Section 504 Information:  utahparentcenter.org/publications/infosheets/what-is-a-section-504-plan-does-my-student-qualify-for-one
Training Videos:  utahparentcenter.org/training/videos/section-504-training-modules

Skill: Something a student knows how to do expertly and automatically.

Special education: Specially designed instruction, at no cost to the parents, to meet the unique needs of a student with a disability, including instruction conducted in the classroom, in the home, in hospitals and institutions, and in other settings; and instruction in physical education. The term includes speech-language pathology services and may include other related services, travel training, and applied technology education, if they meet the definition of special education.

Strategy:The conscious use of a specific method.

Supplemental intervention: An addition to Tier 1 classroom instruction targeted to meet specific needs of students in one or more of the five critical elements of reading instruction.

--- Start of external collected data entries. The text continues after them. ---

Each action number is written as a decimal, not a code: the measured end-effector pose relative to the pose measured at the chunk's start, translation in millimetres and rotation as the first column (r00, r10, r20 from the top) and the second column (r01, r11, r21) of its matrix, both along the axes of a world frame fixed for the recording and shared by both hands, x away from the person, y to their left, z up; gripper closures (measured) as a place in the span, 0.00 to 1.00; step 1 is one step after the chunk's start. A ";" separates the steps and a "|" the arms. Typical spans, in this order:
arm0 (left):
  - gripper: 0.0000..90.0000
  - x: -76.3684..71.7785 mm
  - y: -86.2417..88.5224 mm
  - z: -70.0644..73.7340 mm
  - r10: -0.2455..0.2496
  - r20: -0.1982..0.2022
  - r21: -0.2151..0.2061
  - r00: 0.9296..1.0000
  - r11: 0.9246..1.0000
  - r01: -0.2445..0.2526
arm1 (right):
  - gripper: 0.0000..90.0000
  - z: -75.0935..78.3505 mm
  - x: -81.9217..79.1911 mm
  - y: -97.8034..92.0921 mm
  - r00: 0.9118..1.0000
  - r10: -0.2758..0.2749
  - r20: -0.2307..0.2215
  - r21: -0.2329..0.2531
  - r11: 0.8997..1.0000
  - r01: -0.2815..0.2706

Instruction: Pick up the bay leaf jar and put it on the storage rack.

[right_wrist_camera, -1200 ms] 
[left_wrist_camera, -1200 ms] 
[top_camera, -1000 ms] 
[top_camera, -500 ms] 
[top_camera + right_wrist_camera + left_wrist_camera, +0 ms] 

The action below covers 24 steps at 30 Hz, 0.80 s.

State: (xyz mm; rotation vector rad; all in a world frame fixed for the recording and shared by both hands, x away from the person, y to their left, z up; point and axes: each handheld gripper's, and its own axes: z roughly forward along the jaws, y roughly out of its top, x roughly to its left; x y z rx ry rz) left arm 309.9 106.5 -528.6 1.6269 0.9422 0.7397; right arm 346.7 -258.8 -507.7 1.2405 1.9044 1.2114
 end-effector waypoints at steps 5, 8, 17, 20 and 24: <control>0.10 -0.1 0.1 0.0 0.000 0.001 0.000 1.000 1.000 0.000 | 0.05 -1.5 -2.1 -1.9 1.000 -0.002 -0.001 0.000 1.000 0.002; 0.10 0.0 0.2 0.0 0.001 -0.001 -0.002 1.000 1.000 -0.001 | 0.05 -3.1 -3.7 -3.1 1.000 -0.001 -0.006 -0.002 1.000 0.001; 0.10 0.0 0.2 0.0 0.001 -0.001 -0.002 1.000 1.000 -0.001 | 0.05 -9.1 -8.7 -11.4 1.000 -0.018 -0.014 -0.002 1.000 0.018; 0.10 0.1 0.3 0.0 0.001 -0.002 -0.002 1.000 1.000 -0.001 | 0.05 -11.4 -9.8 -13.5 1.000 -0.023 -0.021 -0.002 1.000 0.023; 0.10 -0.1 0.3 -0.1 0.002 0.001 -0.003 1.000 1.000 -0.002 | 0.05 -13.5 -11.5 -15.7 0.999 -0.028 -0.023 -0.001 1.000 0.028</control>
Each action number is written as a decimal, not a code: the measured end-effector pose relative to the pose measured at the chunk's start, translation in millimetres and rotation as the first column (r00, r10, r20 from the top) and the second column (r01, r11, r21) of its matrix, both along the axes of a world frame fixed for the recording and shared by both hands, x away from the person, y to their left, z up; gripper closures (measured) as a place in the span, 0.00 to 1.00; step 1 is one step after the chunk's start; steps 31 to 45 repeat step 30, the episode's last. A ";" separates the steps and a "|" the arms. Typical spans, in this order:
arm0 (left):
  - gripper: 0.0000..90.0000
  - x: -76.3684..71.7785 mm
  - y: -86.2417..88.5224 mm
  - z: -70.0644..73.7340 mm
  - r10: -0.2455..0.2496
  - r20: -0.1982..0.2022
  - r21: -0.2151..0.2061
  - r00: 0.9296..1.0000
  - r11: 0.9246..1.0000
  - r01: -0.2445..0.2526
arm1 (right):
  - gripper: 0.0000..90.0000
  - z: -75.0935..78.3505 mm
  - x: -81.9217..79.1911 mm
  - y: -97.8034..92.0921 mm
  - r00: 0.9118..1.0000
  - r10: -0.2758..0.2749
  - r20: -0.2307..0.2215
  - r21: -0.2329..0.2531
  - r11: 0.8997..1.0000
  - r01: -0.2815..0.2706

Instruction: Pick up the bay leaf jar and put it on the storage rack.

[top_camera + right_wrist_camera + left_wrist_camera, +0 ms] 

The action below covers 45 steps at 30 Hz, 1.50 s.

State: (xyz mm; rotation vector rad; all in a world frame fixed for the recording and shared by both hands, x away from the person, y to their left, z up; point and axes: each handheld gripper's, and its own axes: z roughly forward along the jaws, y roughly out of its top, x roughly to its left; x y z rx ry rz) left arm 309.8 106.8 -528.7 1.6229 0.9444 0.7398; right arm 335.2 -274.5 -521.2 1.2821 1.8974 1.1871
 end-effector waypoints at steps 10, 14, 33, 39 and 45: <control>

Supplemental materials: Materials that are aligned with and support the core instructional program.

Systematic instruction: A carefully planned sequence for targeted instruction.

Team members (IEP): At least one regular educator of the student, special education teacher, LEA representative, special education student when appropriate, and person to interpret data, as well as others as needed.

Targeted: Focused instruction on an identified skill.

Tutoring: Additional practice for struggling students provided by trained individuals. Tutoring does not serve as an intervention. USOE-published tutoring programs include:

  •   STAR tutoring program
  •   Cross-age tutoring program
  •   Parent STAR tutoring program
  •   STAR advanced tutoring program

 

Utah Core Curriculum: The curriculum adopted by the Utah Board of Education that is required for all students.